For a moment after Jerry had given the word to increase the stroke, his chums thought that he would keep them on that for a hundred yards or so, and then hit up the pace still faster. But he did not. Instead, coolly and calmly, he glanced critically at the Fairview shell, and kept on at the same rate.
“Hang it all, why doesn’t he give the word to spurt?” thought Frank, as his broad back rose and fell to the measured rhythm. “We can do it!”
But Jerry was a wise little coxswain. Not for nothing had he spied out the course, so that he knew every foot of it, and by marks previously noted, he could tell exactly how far they were from the finish mark.
Nearer and nearer to it came the eight-oared shells. Boxer Hall was struggling hard to pull up, but for once she had met her match—two, in fact, for it was easy now to see that the race, barring accidents, lay between Randall and Fairview.
“And, oh! May we win!” prayed Tom and his chums. And they could not understand why Jerry would not put them at their limit. True, their hearts were pumping at an abnormal rate, their muscles strained as they never had before, and their breath came labored, and went out gaspingly.
And then, when Coxswain Jerry, with his eager eyes, saw a certain old gnarled tree on the river bank, and when he had noted that Fairview had added another stroke per minute, then and not until then did he give the word.
He had slid down into his seat, feeling the tiller lines as a horseman feels with the reins the mouth of his pet racer. Gently, as if the shell were some delicate machine, did Jerry guide her on the course. Now the time had come!

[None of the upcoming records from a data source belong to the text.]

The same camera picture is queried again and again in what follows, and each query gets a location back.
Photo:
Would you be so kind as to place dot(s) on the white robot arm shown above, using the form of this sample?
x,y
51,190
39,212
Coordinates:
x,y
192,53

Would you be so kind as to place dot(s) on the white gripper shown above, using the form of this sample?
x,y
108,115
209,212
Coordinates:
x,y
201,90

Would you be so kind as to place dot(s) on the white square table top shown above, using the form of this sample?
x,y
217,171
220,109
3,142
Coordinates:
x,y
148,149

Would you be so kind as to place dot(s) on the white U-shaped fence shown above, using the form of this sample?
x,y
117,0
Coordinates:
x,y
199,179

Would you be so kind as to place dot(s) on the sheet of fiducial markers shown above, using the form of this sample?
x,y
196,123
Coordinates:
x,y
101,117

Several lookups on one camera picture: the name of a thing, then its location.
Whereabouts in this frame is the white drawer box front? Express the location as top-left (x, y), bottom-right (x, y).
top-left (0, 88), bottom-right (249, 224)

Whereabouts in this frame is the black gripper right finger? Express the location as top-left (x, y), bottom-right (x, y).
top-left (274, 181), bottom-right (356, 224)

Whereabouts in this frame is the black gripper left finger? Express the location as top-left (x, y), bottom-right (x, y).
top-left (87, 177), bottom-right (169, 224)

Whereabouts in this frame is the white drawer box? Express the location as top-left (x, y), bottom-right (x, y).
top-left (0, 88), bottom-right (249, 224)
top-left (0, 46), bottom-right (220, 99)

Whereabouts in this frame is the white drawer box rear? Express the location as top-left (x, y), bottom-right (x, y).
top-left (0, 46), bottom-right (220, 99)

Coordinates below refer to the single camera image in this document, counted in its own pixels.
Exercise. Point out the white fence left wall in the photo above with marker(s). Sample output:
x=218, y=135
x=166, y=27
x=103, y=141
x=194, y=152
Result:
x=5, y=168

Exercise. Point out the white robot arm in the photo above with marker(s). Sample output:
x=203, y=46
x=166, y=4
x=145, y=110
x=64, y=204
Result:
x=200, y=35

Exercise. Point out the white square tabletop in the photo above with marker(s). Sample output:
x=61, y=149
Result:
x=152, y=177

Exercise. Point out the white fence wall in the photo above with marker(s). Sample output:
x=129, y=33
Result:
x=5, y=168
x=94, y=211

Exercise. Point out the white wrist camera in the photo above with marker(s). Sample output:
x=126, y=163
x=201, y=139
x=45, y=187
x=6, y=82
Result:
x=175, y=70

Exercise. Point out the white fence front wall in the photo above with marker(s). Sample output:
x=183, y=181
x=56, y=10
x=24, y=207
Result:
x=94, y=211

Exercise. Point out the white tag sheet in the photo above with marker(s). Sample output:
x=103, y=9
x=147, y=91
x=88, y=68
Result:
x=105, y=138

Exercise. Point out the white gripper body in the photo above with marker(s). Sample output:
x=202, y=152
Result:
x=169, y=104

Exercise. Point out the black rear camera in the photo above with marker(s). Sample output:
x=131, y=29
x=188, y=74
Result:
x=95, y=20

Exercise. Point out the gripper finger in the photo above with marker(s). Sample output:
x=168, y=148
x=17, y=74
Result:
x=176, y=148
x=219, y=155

Up he sat, like one electrified. Through the megaphone strapped to his mouth came the words:
“Row, boys! Row as you never rowed before! Put all you can to the stroke. I call for thirty-three! Give it to ’em! Give it to ’em!”
It seemed as though the Randall shell was suddenly galvanized into action. Reaching forward over their toes, eight sturdy backs bent for the stroke. Then it came.